Workspace - A set of tools for working with Elixir monorepos

pnezis · May 15, 2024, 7:23am

edit: it’s a powershell thing I guess. Works in cmd

Strange, I will need to find a windows machine to debug

cmo · May 15, 2024, 7:28am

mix workspace.run -t deps.update --% --all

kudos to the powershell developers for making the behaviour different to the other shells

With the common deps folder, I was thinking something that outlines what you need to be aware of/do if you choose to go down that path, e.g. the checks in workspace.exs to ensure everything is the same version.

mindreader · May 20, 2024, 11:16am

This could solve a lot of problems for us. A lot of our code ended up in one large project, and smaller projects tend to bitrot.

One thing I’d like to see is if we could set up validation that one message or datatype emitted by one project is compatible with another project to prevent breakages between projects that communicate with each other. Sort of a test that spans multiple projects.

That may ne beyond the scope of this project.

pnezis · May 20, 2024, 11:40am

One thing I’d like to see is if we could set up validation that one message or datatype emitted by one project is compatible with another project to prevent breakages between projects that communicate with each other. Sort of a test that spans multiple projects.

This should be handled by your tests. If you have configured your CI properly then when a project changes, all projects depending on it will also be tested. So if a breaking change is introduced and the proper tests are in place then the CI suite will break.

pnezis · May 21, 2024, 5:00pm

@mindreframer This is a sample workspace project with some boundaries rules enabled (all projects are mix hello world projects)

mindreframer · May 23, 2024, 8:10am

Awesome, this looks like a great example! Also great to see a working folder structure with apps / packages folders. Yeah, I think this is an absolutely needed alternative to umbrellas vs huge monolithic Phoenix apps.

Would it be possible to know how on what principles you structure your app with hundreds of packages?
Also how do you manage the workload between team members / teams, so that friction and code conflicts are reduced?

I dont see very often a large well structured Elixir app in the wild, hence my questions

pnezis · May 23, 2024, 9:00am

Yeah, I think this is an absolutely needed alternative to umbrellas vs huge monolithic Phoenix apps.

Our main app is still a huge monolithic Phoenix app, the only difference is that instead of having all code under the app itself, we have moved independent pieces of code (e.g. third party api wrappers, utilities, broadway producers, etc.) to reusable packages that we add to the app as path dependencies. The main reason for this was the CI execution time and developer ergonomics. When for example you work on a broadway pipeline there is no need for the CI to run all API integration tests on your PRs since they are independent.

Using a poly-repo solution does not work for big enterprise systems. Managing dependencies across repos is a nightmare and there is no guarantee that a change on a package will not break something on apps/packages that depend on it.
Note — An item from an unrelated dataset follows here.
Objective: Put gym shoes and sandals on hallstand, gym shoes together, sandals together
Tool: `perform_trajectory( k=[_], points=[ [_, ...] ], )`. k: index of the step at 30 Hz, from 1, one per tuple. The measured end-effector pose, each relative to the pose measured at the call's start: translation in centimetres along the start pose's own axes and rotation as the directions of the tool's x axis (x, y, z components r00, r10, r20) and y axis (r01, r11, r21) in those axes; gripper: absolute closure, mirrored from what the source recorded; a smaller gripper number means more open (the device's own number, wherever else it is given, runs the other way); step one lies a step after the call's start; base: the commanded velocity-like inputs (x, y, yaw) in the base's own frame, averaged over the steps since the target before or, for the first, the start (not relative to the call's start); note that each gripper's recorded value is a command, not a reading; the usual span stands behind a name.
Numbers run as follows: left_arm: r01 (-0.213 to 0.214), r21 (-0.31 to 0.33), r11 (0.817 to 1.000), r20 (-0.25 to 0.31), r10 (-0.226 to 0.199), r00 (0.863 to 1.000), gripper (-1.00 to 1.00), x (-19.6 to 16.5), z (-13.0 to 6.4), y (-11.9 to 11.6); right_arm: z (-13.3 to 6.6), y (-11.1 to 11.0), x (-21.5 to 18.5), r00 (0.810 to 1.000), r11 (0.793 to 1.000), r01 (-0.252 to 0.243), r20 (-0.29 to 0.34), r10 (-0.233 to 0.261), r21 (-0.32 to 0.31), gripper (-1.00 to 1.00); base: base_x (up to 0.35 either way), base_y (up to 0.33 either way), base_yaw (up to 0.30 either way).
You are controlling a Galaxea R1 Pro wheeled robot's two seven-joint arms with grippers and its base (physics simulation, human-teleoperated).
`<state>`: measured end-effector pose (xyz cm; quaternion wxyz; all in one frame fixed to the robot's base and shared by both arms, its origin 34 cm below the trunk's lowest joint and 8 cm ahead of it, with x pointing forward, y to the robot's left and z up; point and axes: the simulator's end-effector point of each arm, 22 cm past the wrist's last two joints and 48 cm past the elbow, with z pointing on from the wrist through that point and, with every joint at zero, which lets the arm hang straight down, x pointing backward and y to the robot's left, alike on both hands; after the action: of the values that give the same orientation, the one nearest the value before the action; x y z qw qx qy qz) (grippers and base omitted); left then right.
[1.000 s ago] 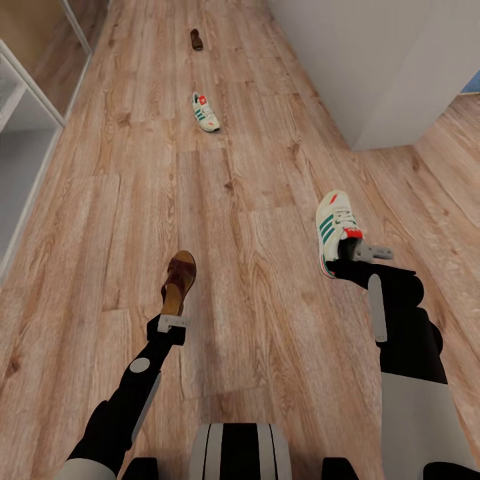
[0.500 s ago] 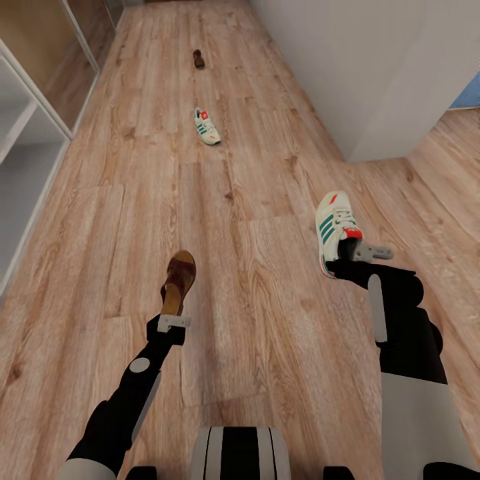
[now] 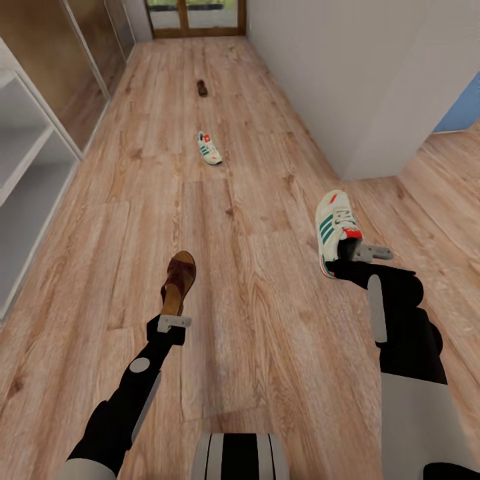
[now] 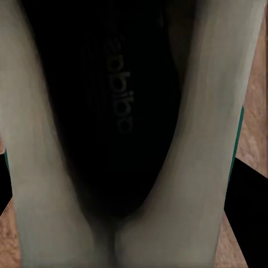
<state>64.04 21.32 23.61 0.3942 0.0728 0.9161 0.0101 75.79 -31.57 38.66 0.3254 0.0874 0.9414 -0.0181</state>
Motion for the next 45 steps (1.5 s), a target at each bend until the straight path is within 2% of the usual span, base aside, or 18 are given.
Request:
perform_trajectory(
  k=[2,5,8,13,21,26,29,34,36,38,39,40,45],
  points=[
    [0.0,-0.002,1.0,0.012,0.0,1.0,1.0,-0.7,-0.2,0.1,-0.5,0.0,-0.9,1.0,1.0,-0.001,0.026,0.001,-0.002,1.0,0.0,0.0,0.0],
    [-0.001,-0.004,1.0,0.028,0.001,1.0,1.0,-1.7,-0.6,0.2,-1.5,0.1,-3.8,0.991,1.0,-0.002,0.136,0.002,-0.003,1.0,0.0,0.0,0.0],
    [-0.001,-0.006,1.0,0.045,0.001,0.999,1.0,-2.7,-1.0,0.3,-2.9,0.1,-7.1,0.964,1.0,-0.003,0.266,0.005,-0.005,1.0,0.0,0.0,0.0],
    [-0.001,-0.01,1.0,0.074,0.001,0.997,1.0,-4.4,-1.7,0.5,-5.0,0.2,-9.9,0.934,1.0,-0.006,0.358,0.009,-0.01,1.0,0.0,0.0,0.0],
    [0.001,-0.015,1.0,0.12,0.001,0.993,1.0,-7.1,-2.9,0.8,-7.7,0.2,-12.3,0.911,1.0,-0.01,0.412,0.016,-0.018,1.0,0.0,0.0,0.0],
    [0.036,-0.008,0.999,0.148,-0.035,0.988,1.0,-8.7,-3.6,0.9,-9.4,0.3,-13.5,0.899,1.0,-0.012,0.438,0.02,-0.023,1.0,0.0,0.0,0.0],
    [0.042,-0.009,0.999,0.177,-0.04,0.983,1.0,-10.3,-4.3,1.1,-10.2,0.4,-14.0,0.894,1.0,-0.012,0.447,0.023,-0.027,1.0,0.0,0.0,0.0],
    [0.049,-0.014,0.999,0.246,-0.043,0.968,1.0,-13.8,-5.8,1.6,-8.6,0.4,-12.1,0.916,1.0,-0.012,0.4,0.022,-0.027,1.0,0.0,0.0,0.0],
    [0.054,-0.013,0.998,0.261,-0.049,0.964,1.0,-14.6,-6.3,1.6,-9.0,0.5,-12.6,0.904,0.999,-0.013,0.427,0.026,-0.032,1.0,0.0,0.0,0.0],
    [0.067,-0.009,0.998,0.274,-0.062,0.96,1.0,-15.5,-6.8,1.7,-9.7,0.5,-13.6,0.882,0.999,-0.015,0.471,0.03,-0.036,1.0,0.0,0.0,0.0],
    [0.084,-0.001,0.996,0.283,-0.08,0.956,1.0,-16.3,-7.2,1.7,-10.0,0.6,-14.2,0.863,0.999,-0.015,0.505,0.032,-0.038,1.0,0.0,0.0,0.0],
    [0.096,0.004,0.995,0.291,-0.093,0.952,1.0,-17.0,-7.7,1.7,-10.2,0.6,-14.5,0.853,0.999,-0.015,0.52,0.033,-0.04,1.0,0.0,0.0,0.0],
    [0.115,0.015,0.993,0.323,-0.114,0.939,1.0,-19.7,-9.4,1.9,-11.5,0.6,-15.6,0.831,0.999,-0.016,0.555,0.039,-0.046,1.0,0.0,0.0,0.0]
  ],
)
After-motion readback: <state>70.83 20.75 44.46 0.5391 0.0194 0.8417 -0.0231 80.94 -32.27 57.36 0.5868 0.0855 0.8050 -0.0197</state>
We have managed to drastically reduce CI execution time by moving to a workspace. Also, given you have a well tested codebase, every change on every package will trigger all needed CI steps to all packages depending on it, ensuring that no breaking change is introduced. Of course some discipline is needed, e.g. when you bump a dependency you need to bump it on all projects using it, but this can be enforced with workspace checks.

As an advice I would say that you should start with a monolithic phoenix app or an umbrella and consider moving to a mono-repo/workspace only if the CI starts becoming a bottleneck.

Would it be possible to know how on what principles you structure your app with hundreds of packages?

The structure is very similar to the demo app. The only difference is that under packages we group packages based on the domain / scope:

packages
├── domain_1
│   ├── package_a
│   └── package_b
├── domain_2
│   └── package_c
└── shared
    ├── shared_package_1
    └── shared_package_2

You can use though any folder structure that works for you. Since everything is a mix project, changing the structure to acomodate your needs is trivial, you only need to mv packages to the new folder and update the path dependencies (which can be automated).

Also how do you manage the workload between team members / teams, so that friction and code conflicts are reduced?

Code conflicts/friction is exactly the same as it would be if it was an umbrella app, a huge monolith or a polyrepo. If two developers need to modify the same file they would modify it no matter where it is located. This should happen rarely though if the codebase is decoupled.

What we do for helping with the daily operations, is to require every package to have at least one valid (team member) maintainer (this is something enforced by workspace checks). This works like CODEOWNERS on a package level, so we know who should review every change. Also this helps on handovers.

I dont see very often a large well structured Elixir app in the wild, hence my questions

Your questions were perceptive and straight to the point

mindreframer · May 23, 2024, 10:09am

Wow, that was quick! Thanks for the elaborate response!

That is exactly why I’m asking and also am very excited about this package! In umbrellas or normal phoenix apps the CI execution (compilation + tests) time grows in linear fashion and becomes enbearable rather quickly. Usual solution is test parallelisation, and it works OK, though it’s wasteful to run all the tests all the time, even though the change was maybe a readme adjustment. It’s just crazy.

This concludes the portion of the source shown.